Die min. Zykluszeit war lt. Diagnose: 5 ms
Die max. Zykluszeit war lt. Diagnose: 23 ms
Die mittlere Zykluszeit war lt. Diagnose: 9 ms ???
(Mittelwert lt. meiner Rechnung: 14ms)

Ich dachte, der OB35 würde unabhängig der Zykluszeit aufgerufen.
(vergleichbar mit Interupt- Routinen, wie ich sie von Assembler kenne)
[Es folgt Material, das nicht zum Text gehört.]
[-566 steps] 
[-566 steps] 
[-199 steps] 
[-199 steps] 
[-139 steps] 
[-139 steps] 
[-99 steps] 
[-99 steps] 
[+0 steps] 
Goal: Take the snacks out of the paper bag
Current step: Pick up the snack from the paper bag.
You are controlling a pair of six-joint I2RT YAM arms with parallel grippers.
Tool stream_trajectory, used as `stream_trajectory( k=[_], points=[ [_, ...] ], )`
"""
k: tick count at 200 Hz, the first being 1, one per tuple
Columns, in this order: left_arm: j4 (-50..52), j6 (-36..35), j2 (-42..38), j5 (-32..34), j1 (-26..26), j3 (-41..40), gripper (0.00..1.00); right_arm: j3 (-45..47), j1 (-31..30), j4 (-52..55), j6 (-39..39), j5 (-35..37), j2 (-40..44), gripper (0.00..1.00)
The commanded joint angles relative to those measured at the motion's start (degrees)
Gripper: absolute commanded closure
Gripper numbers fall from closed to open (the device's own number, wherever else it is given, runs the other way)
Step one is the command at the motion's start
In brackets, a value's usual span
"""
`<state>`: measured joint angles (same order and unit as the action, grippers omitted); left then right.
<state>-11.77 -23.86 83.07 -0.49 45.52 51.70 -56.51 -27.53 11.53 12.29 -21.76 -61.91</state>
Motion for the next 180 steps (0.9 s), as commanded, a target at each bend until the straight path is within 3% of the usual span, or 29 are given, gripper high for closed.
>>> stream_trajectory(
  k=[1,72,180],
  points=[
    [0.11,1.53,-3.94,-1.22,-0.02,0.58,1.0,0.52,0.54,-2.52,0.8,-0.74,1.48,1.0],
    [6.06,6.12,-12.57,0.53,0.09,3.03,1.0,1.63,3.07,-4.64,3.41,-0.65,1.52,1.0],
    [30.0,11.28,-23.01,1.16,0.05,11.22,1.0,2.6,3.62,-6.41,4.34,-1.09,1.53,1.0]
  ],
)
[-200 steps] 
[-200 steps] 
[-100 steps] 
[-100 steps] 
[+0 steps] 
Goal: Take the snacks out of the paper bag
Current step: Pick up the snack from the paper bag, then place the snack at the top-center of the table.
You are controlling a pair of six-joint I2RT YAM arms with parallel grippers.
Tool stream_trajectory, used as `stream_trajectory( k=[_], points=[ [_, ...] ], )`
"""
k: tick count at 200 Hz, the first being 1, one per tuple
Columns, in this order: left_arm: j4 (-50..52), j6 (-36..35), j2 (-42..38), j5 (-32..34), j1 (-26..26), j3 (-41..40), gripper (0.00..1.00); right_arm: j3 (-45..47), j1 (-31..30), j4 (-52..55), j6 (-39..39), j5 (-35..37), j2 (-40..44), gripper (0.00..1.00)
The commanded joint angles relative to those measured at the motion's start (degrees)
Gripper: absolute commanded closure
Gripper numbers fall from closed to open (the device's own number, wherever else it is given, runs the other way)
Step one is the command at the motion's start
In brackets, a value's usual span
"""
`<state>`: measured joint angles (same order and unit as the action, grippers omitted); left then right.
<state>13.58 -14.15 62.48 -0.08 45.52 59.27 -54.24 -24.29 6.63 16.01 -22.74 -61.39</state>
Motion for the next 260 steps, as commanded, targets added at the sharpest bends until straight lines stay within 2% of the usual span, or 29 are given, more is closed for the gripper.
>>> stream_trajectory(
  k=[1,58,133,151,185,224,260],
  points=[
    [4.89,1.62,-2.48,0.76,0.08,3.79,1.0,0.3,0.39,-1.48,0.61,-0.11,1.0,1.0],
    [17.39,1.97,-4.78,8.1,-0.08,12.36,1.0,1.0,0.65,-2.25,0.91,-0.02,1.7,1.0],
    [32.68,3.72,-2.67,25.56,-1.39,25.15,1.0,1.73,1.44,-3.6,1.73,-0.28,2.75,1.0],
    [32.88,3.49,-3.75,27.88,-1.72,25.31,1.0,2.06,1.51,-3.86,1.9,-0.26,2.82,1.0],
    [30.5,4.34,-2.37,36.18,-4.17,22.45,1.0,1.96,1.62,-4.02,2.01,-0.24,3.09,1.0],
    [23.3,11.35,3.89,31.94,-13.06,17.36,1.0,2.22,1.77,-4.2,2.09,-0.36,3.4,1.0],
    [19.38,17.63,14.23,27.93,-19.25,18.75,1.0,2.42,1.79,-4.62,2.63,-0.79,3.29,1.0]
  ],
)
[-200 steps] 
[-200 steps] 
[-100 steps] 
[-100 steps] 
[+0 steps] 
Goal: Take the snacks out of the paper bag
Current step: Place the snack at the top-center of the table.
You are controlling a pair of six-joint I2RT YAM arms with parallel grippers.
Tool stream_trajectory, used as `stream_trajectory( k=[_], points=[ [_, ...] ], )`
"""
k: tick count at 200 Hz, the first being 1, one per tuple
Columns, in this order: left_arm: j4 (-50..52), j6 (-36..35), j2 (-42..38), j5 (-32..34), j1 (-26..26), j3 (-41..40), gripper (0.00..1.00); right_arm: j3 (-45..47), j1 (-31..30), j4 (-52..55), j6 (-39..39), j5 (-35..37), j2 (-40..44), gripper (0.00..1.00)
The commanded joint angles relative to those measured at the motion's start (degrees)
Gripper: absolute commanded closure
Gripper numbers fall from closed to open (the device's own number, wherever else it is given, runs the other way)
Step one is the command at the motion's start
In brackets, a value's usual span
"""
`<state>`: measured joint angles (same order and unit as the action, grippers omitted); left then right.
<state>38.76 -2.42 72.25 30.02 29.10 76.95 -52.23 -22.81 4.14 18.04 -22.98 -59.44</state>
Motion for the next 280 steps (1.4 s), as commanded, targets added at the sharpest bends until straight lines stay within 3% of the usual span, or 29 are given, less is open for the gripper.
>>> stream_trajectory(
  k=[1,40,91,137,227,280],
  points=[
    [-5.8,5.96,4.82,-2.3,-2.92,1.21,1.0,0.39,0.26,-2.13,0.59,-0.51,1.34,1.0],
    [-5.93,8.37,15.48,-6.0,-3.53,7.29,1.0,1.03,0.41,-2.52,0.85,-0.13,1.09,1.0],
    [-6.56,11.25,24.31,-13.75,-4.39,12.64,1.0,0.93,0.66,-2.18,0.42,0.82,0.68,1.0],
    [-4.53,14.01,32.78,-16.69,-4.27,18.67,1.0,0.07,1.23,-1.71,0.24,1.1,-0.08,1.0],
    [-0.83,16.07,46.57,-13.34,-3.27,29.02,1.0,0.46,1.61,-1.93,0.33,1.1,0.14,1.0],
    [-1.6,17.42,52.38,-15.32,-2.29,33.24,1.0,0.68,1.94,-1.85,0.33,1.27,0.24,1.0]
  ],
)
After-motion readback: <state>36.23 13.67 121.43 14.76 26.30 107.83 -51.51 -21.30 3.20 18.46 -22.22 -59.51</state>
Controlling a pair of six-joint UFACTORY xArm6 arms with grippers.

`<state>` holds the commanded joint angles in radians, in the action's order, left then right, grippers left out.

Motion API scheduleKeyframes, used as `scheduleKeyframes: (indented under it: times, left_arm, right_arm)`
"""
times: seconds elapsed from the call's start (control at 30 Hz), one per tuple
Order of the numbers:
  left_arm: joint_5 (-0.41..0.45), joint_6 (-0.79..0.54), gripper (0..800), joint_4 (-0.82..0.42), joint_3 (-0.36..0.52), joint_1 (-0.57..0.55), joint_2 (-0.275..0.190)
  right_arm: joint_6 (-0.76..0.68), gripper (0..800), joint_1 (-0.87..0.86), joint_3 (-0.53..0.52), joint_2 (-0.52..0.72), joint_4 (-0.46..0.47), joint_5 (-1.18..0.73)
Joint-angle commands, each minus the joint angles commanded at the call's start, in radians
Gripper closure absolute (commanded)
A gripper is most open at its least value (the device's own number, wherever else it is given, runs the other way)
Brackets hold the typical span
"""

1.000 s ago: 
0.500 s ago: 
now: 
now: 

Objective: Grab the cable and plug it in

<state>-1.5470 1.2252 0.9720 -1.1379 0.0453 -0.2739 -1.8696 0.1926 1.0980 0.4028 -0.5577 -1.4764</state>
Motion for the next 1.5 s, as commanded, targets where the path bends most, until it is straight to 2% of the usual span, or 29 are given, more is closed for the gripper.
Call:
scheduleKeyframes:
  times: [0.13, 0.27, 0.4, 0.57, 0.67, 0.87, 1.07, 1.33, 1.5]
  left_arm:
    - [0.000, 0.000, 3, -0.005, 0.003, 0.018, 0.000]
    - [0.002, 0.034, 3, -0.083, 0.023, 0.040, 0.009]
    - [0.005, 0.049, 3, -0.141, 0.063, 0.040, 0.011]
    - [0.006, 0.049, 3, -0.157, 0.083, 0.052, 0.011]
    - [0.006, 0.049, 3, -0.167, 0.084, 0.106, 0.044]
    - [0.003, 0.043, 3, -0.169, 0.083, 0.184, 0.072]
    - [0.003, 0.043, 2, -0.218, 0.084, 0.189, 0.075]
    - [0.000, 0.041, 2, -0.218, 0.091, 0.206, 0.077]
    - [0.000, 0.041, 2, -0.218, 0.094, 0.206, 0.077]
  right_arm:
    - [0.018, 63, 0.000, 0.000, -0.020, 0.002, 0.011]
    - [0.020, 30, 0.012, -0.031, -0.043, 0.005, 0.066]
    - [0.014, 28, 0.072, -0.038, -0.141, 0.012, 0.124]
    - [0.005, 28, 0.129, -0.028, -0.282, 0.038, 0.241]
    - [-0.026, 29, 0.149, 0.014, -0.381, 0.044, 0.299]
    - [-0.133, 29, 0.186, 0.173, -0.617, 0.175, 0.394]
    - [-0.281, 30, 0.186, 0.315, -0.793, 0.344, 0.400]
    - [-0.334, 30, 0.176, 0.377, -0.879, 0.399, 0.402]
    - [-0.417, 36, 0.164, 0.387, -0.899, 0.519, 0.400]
Das Ergebnis nach dem Aufruf von OB35 mit 10ms: (ich verstehe es einfach nur noch nicht)
Das Progi funzte mal 1h... 2h... mal nur 30sec lang.... Irgendwann
war die CPU gestoppt.

Seitdem ich den Weckalarm (OB35) auf 50ms eingestellt habe(Zwischenlösungen habe ich nicht getestet !), läuft die Sache stabil.

Meine Fragen:
- Hat die Zykluszeit doch etwas mit den WeckAlarm- OB's zu tun ?( vor allem die Zeit des OB- Aufrufs mit dem 'normalen' Progi- Ablauf )
- Muß man die Zykluszeit beachten?
  Wenn JA...  Was ist für eine sichere Funktion des Progis die richtige Einstellung für den OB35 ?

 Mfg


----------



## Rainer Hönle (19 Oktober 2008)

Die mittlere Zykluszeit ist nicht der Mittelwert aus minimaler und maximaler Zykluszeit sondern eher der Ducrhschnitt aller Zyklsuzeiten (wie dies Siemens in der SPS berechnet, weiss ich nicht).
Was ist die genaue Stopursache? Was steht im Diagnosepuffer? Was in den Stacks? 
Kann es sein, dass die Zykluszeitüberwachung sehr knapp eingestellt ist und durch den mehrfachen Aufruf des OB35 imnnerhalb eines Zykluses dann zuschlägt? Steht aber dann im Diagnosepuffer.


----------



## jabba (19 Oktober 2008)

Schon mal unabhängig welcher Fehler enststanden ist (Diagnosepuffer), bekommst Du ein Problem, weil dein OB eventuell zweimal aufgerufen wird in einem OB1 Zyklus. Dadurch greift du aber zweimal auf das gleiche Prozessabbild zu, welches sich natürlich nicht geändert hat.

Wenn Du wirklich so eine kurze Rate haben willst, solltest Du im Code das Prozessabbild aktualisieren.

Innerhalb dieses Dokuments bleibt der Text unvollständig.